* [Exercise details]
Copy out the whole listing exactly as written, leaving the pictures behind.
(Data block begins)
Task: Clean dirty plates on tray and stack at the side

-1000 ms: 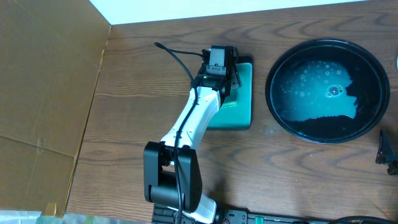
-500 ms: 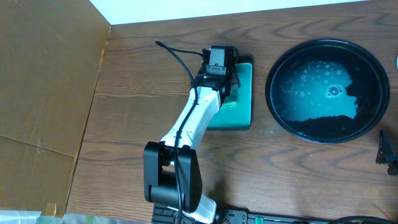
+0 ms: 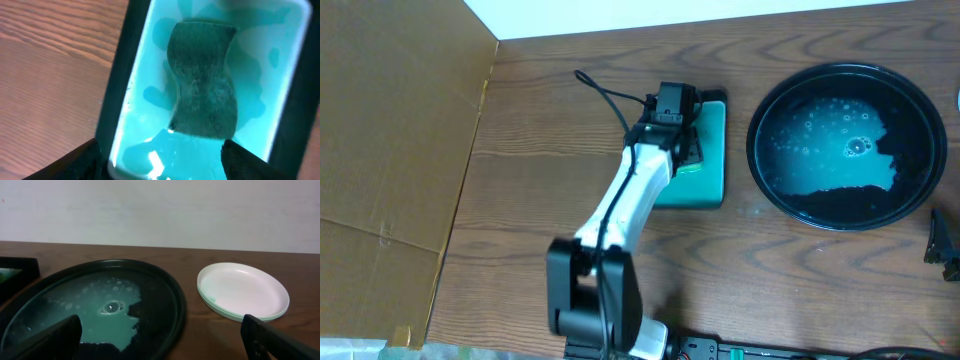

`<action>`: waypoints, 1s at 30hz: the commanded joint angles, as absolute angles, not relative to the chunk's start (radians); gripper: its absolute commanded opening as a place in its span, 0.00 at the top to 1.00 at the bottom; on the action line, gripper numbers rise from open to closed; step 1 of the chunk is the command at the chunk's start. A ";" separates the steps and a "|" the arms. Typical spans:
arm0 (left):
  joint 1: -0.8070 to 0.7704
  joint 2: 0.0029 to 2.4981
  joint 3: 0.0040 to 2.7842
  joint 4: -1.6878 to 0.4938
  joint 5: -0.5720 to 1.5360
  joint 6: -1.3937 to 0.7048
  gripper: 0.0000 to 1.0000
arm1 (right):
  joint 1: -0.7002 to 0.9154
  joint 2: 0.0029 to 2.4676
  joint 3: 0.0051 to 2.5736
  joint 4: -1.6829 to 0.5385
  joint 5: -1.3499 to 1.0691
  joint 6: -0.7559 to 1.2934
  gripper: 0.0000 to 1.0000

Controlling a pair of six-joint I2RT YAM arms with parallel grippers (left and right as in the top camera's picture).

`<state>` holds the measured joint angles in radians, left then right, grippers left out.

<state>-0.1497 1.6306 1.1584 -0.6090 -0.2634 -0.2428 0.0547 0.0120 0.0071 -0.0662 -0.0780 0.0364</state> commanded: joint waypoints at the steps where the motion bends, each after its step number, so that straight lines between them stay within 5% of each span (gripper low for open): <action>1: -0.145 1.497 1.069 -0.573 -0.230 -0.133 0.23 | 0.060 0.005 0.006 -0.071 -0.072 0.021 0.01; 12: -0.145 0.872 0.525 -0.302 -0.220 -0.045 0.23 | 0.060 0.005 0.006 -0.071 -0.072 0.021 0.01; 30: -0.109 0.118 0.140 -0.196 -0.190 0.019 0.23 | 0.060 0.005 0.006 -0.071 -0.072 0.021 0.01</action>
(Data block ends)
* [Result of this exercise]
Task: Clean dirty plates on tray and stack at the side

-1000 ms: 
-500 ms: 
+0 ms: 

`<action>`: waypoints, 1s at 30hz: the commanded joint angles, as absolute angles, not relative to the chunk's start (radians); gripper: its absolute commanded opening as a place in its span, 0.00 at the top to 1.00 at the bottom; on the action line, gripper numbers rise from open to closed; step 1 of the chunk is the command at the chunk's start. A ";" separates the steps and a "|" the arms. Typical spans:
arm0 (left):
  joint 1: -0.8070 to 0.7704
  joint 2: 0.0029 to 2.4981
  joint 3: 0.0040 to 2.7842
  joint 4: -1.6878 to 0.4938
  joint 5: -0.5720 to 1.5360
  joint 6: -1.3937 to 0.7048
  gripper: 0.0000 to 1.0000
arm1 (right):
  joint 1: -0.7002 to 0.9154
  joint 2: 0.0029 to 2.4676
  joint 3: 0.0051 to 2.5736
  joint 4: -1.6829 to 0.5385
  joint 5: -1.3499 to 1.0691
  joint 6: -0.7559 to 1.2934
  gripper: 0.0000 to 1.0000

Controlling a pair of six-joint I2RT YAM arms with parallel grippers (left and right as in the top camera's picture).

`<state>` holds the measured joint angles in radians, left then right, grippers left out.

<state>-0.1497 1.6306 1.1584 -0.6090 -0.2634 -0.2428 0.0547 0.0120 0.0071 -0.0662 -0.0780 0.0364</state> commanded: joint waypoints at the steps where the motion bends, each after its step number, so that straight lines between them stay within 5% of each span (gripper low for open): <action>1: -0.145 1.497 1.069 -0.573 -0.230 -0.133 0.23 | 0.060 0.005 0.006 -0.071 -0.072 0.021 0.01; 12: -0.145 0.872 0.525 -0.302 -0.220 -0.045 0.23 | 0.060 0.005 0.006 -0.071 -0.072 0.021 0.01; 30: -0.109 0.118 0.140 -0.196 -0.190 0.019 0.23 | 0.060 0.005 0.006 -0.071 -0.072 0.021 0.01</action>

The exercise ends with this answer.